Jumlah piutang sebesar Rp 4,8 triliun itu sebelumnya menjadi salah satu aset milik BDNI yang disita untuk membayar pinjaman dari BLBI.

Selain itu, Syafruddin didakwa telah melakukan misinterpretasi atas piutang tersebut.
Kesalahan yang dilakukan Sjamsul membuat seolah-olah piutang tersebut sebagai kredit lancar. Dalam Sidang Kabinet Terbatas (ratas) 11 Februari 2004 dengan Presiden Megawati Soekarnoputri, Syafrudin mengusulkan kemungkinan penghapusbukuan terhadap hutang Rp 2,8 triliun kredit macet tersebut.
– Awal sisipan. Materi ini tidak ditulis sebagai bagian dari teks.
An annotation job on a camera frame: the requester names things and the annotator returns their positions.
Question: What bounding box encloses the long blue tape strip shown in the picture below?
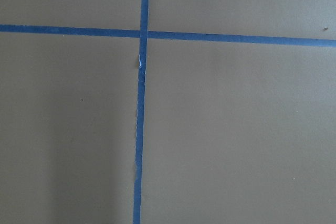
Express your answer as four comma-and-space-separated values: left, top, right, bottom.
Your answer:
133, 0, 149, 223

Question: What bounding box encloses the crossing blue tape strip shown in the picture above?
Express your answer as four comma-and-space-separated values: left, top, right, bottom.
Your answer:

Rapat tidak mencapai kesimpulan, namun selanjutnya Syafrudin membuat seolah-olah rapat menyetujui usulan tersebut.

Atas perbuatannya, Syafruddin Arsyad Temenggung disangkakan melanggar Pasal 2 ayat (1) atau Pasal 3 Undang-Undang Nomor 31 Tahun 1999 sebagaimana diubah dalam UU Nomor 20 Tahun 2001 tentang Pemberantasan Tindak Pidana Korupsi Jo Pasal 55 ayat (1) ke-1 KUHP.